Below are records to repeat exactly. Omit the pictures from the copy.

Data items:
+ + +

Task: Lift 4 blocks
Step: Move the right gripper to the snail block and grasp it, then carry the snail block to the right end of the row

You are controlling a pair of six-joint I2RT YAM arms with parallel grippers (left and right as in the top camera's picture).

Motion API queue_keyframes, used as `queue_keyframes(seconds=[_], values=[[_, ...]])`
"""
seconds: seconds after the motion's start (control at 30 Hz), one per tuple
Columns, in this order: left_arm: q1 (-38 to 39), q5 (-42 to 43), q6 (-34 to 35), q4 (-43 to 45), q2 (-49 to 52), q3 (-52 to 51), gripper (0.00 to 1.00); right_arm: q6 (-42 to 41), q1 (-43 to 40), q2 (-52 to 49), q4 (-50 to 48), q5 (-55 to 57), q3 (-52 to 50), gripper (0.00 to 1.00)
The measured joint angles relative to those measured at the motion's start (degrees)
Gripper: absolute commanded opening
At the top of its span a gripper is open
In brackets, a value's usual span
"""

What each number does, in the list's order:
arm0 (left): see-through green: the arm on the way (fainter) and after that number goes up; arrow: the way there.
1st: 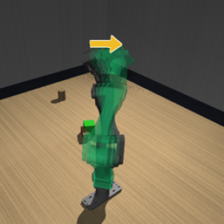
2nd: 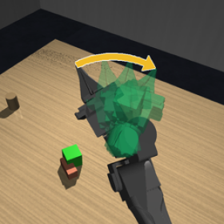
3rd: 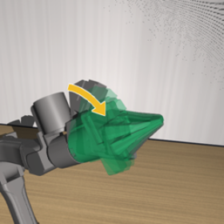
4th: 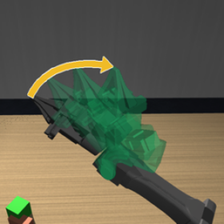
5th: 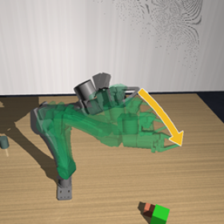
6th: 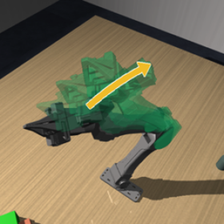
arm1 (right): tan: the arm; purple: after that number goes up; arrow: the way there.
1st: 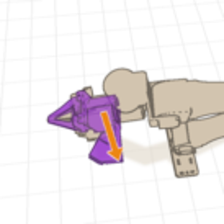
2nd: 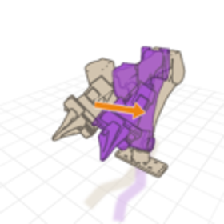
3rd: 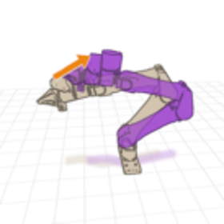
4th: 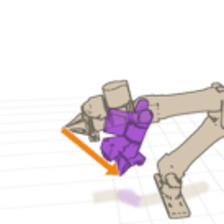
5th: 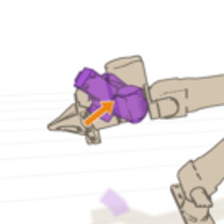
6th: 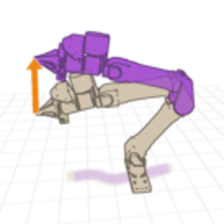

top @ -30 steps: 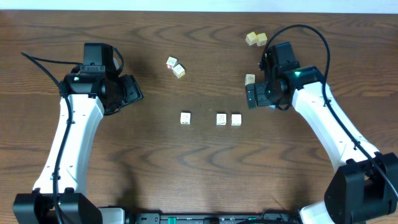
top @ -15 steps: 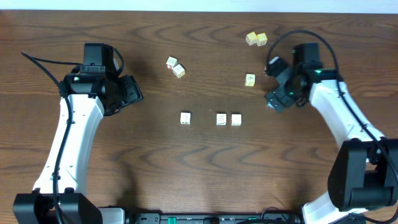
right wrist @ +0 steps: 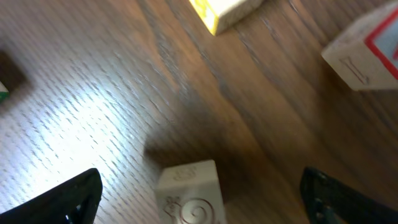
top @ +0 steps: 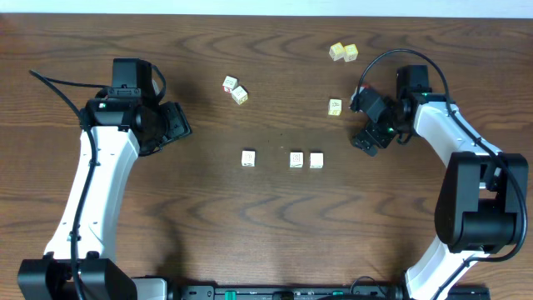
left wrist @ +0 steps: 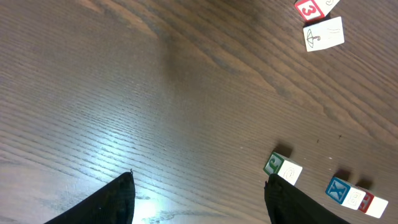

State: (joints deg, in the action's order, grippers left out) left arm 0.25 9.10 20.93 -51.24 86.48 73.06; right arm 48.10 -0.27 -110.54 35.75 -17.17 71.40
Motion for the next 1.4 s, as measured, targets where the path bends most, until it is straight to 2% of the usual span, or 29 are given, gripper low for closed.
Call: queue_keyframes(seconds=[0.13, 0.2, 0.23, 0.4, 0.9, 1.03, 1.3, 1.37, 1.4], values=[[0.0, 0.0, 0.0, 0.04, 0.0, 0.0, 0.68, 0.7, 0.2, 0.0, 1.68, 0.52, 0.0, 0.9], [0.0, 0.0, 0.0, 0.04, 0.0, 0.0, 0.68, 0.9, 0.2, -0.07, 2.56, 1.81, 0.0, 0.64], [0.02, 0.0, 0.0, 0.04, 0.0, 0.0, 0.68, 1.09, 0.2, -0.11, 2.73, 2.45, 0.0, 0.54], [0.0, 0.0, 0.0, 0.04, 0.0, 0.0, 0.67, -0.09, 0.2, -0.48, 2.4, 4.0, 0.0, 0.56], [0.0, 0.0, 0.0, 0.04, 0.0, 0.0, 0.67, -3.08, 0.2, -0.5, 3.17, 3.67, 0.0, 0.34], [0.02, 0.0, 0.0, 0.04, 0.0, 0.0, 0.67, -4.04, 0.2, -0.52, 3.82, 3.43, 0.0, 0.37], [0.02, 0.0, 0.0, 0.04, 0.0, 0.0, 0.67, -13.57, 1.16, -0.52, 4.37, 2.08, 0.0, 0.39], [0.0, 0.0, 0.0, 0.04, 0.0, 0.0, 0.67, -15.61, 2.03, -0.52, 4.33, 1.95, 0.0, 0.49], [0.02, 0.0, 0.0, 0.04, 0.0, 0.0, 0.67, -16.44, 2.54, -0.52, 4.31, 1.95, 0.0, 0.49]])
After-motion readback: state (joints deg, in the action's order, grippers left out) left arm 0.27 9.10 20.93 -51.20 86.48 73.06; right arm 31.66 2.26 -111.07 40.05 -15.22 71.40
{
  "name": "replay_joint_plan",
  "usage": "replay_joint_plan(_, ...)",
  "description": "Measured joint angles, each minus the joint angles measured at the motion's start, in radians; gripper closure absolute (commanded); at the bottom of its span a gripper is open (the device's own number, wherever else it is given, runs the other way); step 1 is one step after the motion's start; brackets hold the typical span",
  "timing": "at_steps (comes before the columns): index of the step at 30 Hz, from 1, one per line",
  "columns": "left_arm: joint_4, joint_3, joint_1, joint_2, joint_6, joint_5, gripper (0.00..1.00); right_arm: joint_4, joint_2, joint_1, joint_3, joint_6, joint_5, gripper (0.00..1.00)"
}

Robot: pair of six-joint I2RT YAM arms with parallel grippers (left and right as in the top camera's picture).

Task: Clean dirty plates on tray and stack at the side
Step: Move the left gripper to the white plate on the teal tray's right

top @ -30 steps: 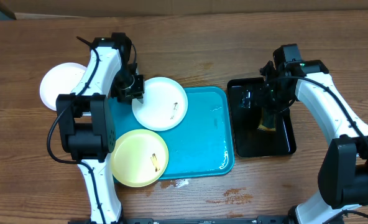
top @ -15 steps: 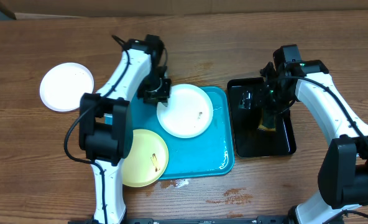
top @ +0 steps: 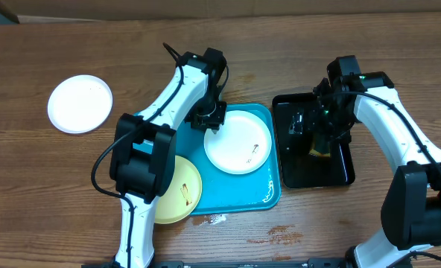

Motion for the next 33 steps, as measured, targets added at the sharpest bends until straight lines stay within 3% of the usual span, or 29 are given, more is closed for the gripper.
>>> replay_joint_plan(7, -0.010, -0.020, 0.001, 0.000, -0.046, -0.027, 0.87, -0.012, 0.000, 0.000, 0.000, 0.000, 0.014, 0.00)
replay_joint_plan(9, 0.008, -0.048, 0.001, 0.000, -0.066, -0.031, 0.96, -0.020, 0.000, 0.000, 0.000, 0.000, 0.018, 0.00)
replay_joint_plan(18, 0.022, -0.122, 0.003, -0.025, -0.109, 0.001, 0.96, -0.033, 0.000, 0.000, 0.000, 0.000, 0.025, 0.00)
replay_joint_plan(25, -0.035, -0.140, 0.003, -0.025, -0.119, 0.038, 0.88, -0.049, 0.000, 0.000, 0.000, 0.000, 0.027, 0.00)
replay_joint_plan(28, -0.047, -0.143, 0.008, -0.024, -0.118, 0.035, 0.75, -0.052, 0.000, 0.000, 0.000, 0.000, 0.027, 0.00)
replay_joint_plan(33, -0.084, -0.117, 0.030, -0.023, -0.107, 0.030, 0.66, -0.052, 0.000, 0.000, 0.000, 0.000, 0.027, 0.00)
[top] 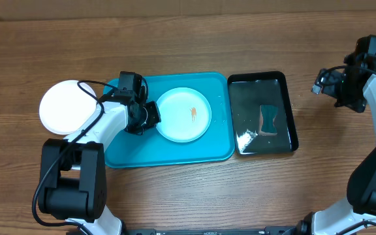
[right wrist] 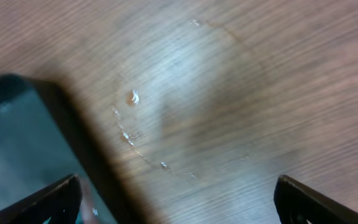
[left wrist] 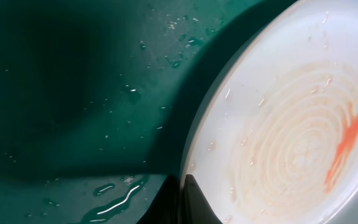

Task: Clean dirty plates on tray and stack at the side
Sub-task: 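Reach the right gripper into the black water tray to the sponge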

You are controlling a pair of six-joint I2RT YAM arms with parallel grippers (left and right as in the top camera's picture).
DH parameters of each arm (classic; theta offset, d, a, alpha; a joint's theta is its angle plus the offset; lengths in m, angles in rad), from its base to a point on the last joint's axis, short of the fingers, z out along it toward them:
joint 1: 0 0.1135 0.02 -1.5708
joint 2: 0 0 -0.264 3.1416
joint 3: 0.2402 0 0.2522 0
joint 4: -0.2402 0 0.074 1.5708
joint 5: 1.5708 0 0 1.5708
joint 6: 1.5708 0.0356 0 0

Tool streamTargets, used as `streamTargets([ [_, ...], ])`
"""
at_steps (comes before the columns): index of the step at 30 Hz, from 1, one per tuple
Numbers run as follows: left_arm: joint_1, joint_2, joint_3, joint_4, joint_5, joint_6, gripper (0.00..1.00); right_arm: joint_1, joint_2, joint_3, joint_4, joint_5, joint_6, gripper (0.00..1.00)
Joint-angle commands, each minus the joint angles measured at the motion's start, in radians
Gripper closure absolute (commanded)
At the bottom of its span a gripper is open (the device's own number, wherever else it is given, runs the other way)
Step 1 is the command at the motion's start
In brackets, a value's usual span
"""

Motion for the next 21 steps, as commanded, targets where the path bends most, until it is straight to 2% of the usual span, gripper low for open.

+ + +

#### [EXERCISE RESULT]
Task: Lift 4 blocks
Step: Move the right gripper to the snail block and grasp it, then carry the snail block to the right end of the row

You are controlling a pair of six-joint I2RT YAM arms with parallel grippers (left and right as in the top camera's picture).

Motion API queue_keyframes, used as `queue_keyframes(seconds=[_], values=[[_, ...]])`
"""
seconds: seconds after the motion's start (control at 30 Hz), one per tuple
Columns, in this order: left_arm: q1 (-38 to 39), q5 (-42 to 43), q6 (-34 to 35), q4 (-43 to 45), q2 (-49 to 52), q3 (-52 to 51), gripper (0.00 to 1.00); right_arm: q6 (-42 to 41), q1 (-43 to 40), q2 (-52 to 49), q4 (-50 to 48), q5 (-55 to 57), q3 (-52 to 50), gripper (0.00 to 1.00)
The measured joint angles relative to those measured at the motion's start (degrees)
Gripper: absolute commanded opening
At the top of its span a gripper is open
In brackets, a value's usual span
"""

What each number does, in the list's order:
arm0 (left): see-through green: the arm on the way (fainter) and after that number goes up; arrow: the way there.
1st: 
2nd: 
3rd: 
4th: 
5th: 
6th: 
arm1 (right): tan: the arm; purple: after that number goes up; arrow: the way there.
1st: 
2nd: 
3rd: 
4th: 
5th: 
6th: 

top @ -30 steps: 
top @ -15 steps: 
right wrist @ +0 steps: 
top @ +0 steps: 
left wrist @ +0 steps: 

State: (joints deg, in the action's order, grippers left out) left arm 0.25 9.10 20.93 -51.24 86.48 73.06; right arm 48.10 -0.27 -110.54 35.75 -17.17 71.40
Motion for the next 1.4 s, as measured, targets where the path bends most, until it is straight to 2% of the usual span, or 29 are given, gripper low for closed.
Call: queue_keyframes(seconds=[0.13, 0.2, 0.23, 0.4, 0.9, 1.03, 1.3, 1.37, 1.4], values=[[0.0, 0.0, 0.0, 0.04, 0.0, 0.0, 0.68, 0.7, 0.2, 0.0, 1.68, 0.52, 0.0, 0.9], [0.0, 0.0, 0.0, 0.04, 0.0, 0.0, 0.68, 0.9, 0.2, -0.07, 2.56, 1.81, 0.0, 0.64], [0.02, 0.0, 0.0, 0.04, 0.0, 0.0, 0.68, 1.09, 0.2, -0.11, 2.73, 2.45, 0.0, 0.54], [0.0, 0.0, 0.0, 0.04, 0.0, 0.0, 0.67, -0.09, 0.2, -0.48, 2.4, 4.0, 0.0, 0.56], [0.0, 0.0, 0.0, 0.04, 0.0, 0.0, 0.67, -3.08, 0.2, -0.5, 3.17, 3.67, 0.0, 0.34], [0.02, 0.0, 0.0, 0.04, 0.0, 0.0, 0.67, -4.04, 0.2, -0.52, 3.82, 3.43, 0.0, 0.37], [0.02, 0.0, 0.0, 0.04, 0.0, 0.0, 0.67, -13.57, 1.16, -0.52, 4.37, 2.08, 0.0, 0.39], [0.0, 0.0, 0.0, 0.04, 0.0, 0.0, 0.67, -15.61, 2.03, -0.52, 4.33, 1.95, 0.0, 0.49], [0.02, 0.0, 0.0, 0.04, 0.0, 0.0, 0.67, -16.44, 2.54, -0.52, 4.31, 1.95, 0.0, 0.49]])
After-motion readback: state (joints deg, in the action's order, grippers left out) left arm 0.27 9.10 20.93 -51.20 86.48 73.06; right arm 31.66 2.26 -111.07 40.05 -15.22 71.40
{
  "name": "replay_joint_plan",
  "usage": "replay_joint_plan(_, ...)",
  "description": "Measured joint angles, each minus the joint angles measured at the motion's start, in radians; gripper closure absolute (commanded); at the bottom of its span a gripper is open (the device's own number, wherever else it is given, runs the other way); step 1 is one step after the motion's start; brackets hold the typical span",
  "timing": "at_steps (comes before the columns): index of the step at 30 Hz, from 1, one per line",
  "columns": "left_arm: joint_4, joint_3, joint_1, joint_2, joint_6, joint_5, gripper (0.00..1.00); right_arm: joint_4, joint_2, joint_1, joint_3, joint_6, joint_5, gripper (0.00..1.00)"
}

Robot: pair of six-joint I2RT YAM arms with parallel grippers (left and right as in the top camera's picture).

Task: Clean dirty plates on tray and stack at the side
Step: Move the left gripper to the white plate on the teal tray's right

top @ -30 steps: 
top @ -15 steps: 
top @ +0 steps: 

Motion for the next 33 steps, as measured, targets added at the sharpest bends until straight lines stay within 3% of the usual span, or 29 are given, more is closed for the gripper.
>>> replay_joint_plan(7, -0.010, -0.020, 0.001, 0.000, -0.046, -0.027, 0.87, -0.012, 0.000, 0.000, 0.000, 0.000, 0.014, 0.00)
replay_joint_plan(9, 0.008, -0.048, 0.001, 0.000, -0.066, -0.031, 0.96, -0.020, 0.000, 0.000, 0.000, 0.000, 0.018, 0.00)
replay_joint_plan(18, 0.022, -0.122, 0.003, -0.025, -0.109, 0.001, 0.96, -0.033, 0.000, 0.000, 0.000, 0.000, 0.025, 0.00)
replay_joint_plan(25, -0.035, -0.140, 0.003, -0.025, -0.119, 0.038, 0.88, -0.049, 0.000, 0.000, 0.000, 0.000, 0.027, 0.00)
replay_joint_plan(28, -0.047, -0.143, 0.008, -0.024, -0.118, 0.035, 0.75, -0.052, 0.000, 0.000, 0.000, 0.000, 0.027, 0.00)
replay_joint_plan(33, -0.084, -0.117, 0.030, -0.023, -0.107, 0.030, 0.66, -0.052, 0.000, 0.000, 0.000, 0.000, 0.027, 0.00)
[top] 
[right wrist] 
[left wrist] 

Task: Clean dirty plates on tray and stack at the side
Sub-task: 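Reach the right gripper into the black water tray to the sponge
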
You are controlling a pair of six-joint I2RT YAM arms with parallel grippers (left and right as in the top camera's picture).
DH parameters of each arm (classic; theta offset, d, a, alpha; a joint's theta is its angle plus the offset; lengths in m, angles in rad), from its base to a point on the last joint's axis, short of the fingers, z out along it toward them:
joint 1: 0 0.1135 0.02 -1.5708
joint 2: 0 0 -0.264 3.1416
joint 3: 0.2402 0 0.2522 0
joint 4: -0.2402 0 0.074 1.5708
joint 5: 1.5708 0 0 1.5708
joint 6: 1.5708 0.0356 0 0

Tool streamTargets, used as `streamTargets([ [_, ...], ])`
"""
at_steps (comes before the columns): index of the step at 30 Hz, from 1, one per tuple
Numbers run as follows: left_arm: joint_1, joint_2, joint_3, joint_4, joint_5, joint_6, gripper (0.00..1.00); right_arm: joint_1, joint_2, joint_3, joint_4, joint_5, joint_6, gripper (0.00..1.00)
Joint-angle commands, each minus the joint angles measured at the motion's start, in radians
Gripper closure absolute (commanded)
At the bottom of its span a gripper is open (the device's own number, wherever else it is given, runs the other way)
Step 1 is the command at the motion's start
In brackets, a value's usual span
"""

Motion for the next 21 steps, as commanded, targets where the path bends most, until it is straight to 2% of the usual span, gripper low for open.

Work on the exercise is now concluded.